Esta tese cumpre, segundo o autor, o mesmo papel do racismo científico fenotípico. Qual seja,
“garantir a sensação de superioridade e distinção para os povos e países que estão em situação de
domínio e, desse modo, legitimar e tornar merecida a própria dominação” (SOUZA, 2019, p. 21).
No âmbito brasileiro, Gilberto Freyre foi o principal expoente dessa tese para explicar a nossa
sociedade. Vigente até hoje, o paradigma culturalista brasileiro é dominado pelas falsas ideias da
continuidade cultural com Portugal e da emotividade como um traço especifico dessa cultura.
Neste capítulo, Souza revisita algumas obras de Freyre para demonstrar que a sociedade
brasileira não está pautada por uma herança com Portugal, mas sim na escravidão.
Quando o país passa se tornar o centro do Império Português, saindo do olhar rural, para o
urbano, o patriarca deixa de ser referência absoluta. Ele passa a ter que igualmente ser curvar a um
sistema de valores com regras próprias aplicáveis a todos. Neste Brasil moderno, segundo Souza, a
passagem do sistema de casa-grande e senzala para o sistema urbano de sobrado e mocambo,
fragmenta a unidade orgânica até então existente e acentua os problemas sociais existentes. A
urbanização representou uma piora nas condições de vida dos negros libertos e dos mestiços pobres
que viviam na cidade.
Para Souza, são as relações sociais e instituições concretas que produzem a semente social do
Brasil atual. O sadismo sai da esfera privada e invade a esfera pública, a elite adentra o Estado e o
privatiza. Indo de contra a tese do patrimonialismo.
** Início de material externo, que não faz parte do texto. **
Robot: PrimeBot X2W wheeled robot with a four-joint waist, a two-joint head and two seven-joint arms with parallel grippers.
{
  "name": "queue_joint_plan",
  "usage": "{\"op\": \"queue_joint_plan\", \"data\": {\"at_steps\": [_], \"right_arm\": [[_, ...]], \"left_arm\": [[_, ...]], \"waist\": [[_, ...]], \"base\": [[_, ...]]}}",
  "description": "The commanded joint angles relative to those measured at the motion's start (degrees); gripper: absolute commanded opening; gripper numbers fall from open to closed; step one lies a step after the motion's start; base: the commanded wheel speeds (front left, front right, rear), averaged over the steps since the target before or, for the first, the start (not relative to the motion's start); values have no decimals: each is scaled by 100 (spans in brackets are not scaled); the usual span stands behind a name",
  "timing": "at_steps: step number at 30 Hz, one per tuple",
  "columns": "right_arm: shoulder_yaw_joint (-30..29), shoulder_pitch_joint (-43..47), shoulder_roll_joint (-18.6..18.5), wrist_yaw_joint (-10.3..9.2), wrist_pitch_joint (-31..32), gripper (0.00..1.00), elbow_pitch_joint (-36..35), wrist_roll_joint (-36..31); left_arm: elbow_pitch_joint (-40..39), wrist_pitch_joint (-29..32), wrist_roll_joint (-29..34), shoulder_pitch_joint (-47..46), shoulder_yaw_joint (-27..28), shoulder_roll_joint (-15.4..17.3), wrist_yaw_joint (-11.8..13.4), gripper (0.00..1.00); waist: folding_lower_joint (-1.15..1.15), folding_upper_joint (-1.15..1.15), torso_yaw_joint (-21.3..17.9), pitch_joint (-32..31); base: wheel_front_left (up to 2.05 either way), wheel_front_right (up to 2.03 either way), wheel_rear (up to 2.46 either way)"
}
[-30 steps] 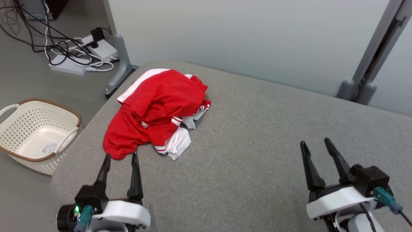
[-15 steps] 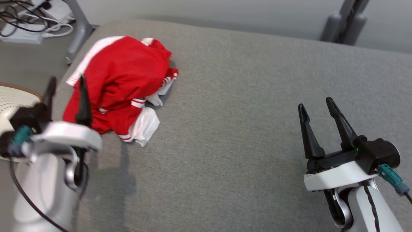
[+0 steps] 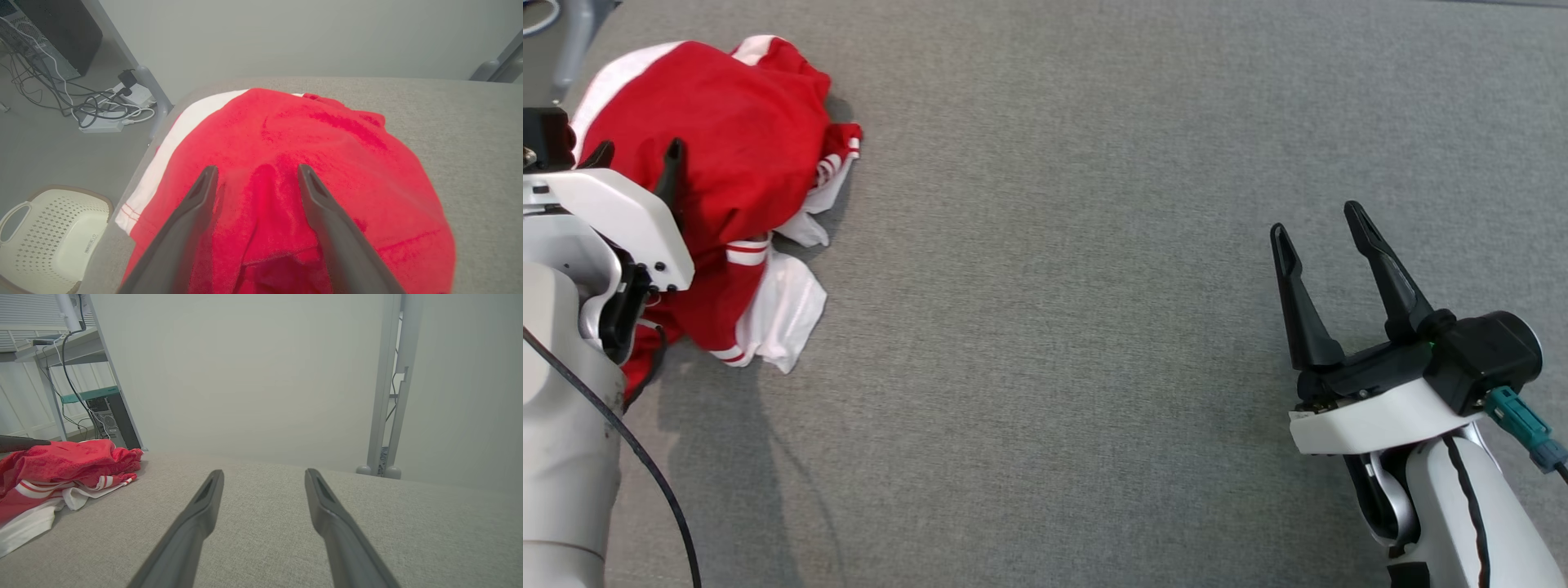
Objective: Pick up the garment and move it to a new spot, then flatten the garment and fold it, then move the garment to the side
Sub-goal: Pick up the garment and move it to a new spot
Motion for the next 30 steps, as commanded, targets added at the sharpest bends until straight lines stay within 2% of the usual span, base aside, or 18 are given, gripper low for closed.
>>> {"op": "queue_joint_plan", "data": {"at_steps": [1,5,10,12,13,22,30], "right_arm": [[19,-60,-42,9,-5,100,-21,22],[52,-88,-69,9,-5,100,-35,42],[80,-110,-82,9,-5,100,-48,53],[93,-103,-88,8,-5,100,-45,58],[101,-80,-87,8,-5,100,-35,62],[105,-20,-53,6,-5,100,24,58],[107,82,-14,6,-5,100,102,66]], "left_arm": [[121,52,37,-128,-21,75,-14,100],[547,272,0,-328,-63,117,-31,100],[863,209,116,-518,-142,192,129,100],[1014,234,148,-571,-201,171,122,100],[1236,319,106,-681,-228,159,116,0],[1645,174,53,-827,-262,166,181,0],[1564,-810,-70,-929,-133,190,292,0]], "waist": [[0,0,-114,104],[0,0,-211,197],[0,0,-269,269],[0,0,-284,281],[0,0,-298,275],[0,0,-277,156],[0,0,-228,-144]], "base": [[0,0,0],[0,0,0],[0,0,0],[0,0,0],[0,0,0],[0,0,0],[0,0,0]]}}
Para o autor, as consequências política e social
dessas tiranias privadas, quando se transmite do eixo familiar/sexual para a esfera pública das relações
políticas e sociais, tornam-se evidentes na dialética de mandonismo e autoritarismo do lado das elites
com o abandono e desprezo das massas por outros. Ademais, o autor percebe também a formação de
uma classe intermediária, uma classe decisiva para a construção do Brasil moderno: a classe média,
cujo privilégio irá se concentrar na reprodução social do capital cultural valorizado. A formação dessa
classe no século XIX já aponta para um mecanismo que viria ser tornar mais forte com tempo: a
distinção em relação aos de baixo, ou o ódio ao pobre. O processo de incorporação do mestiço à nova
sociedade foi paralelo ao processo de proletarização e demonização do negro. Para Souza a função
desta nova classe que se perpetua até o Brasil de hoje não mudou: servir às classes incluídas para lhes
alimentar o prazer da “superioridade” e do mando e, por ser uma classe sem futuro, pode ser explorada
a preço vil.
O autor termina o capítulo, afirmando que a partir desta análise, podemos começar a entender
a relação entre a classe social e raça no Brasil. Ser branco não seria exclusividade de mistura étnica
de povos europeus, mas seria um indicador da existência de uma série de atributos morais e culturais.
Embranquecer significava, em uma sociedade que se europeizava, “compartilhar os valores
dominantes dessa cultura, ser um suporte dela”. A posse, real ou suposta, de valores europeus
individualistas, passou a “legitimar a dominação social de uns sobre os outros, justificar os privilégios
de uns sobre os outros, calar a consciência da injustiça ao racionalizá-la e permitir a pré-história da
naturalização da desigualdade como a percebemos e vivenciamos hoje”.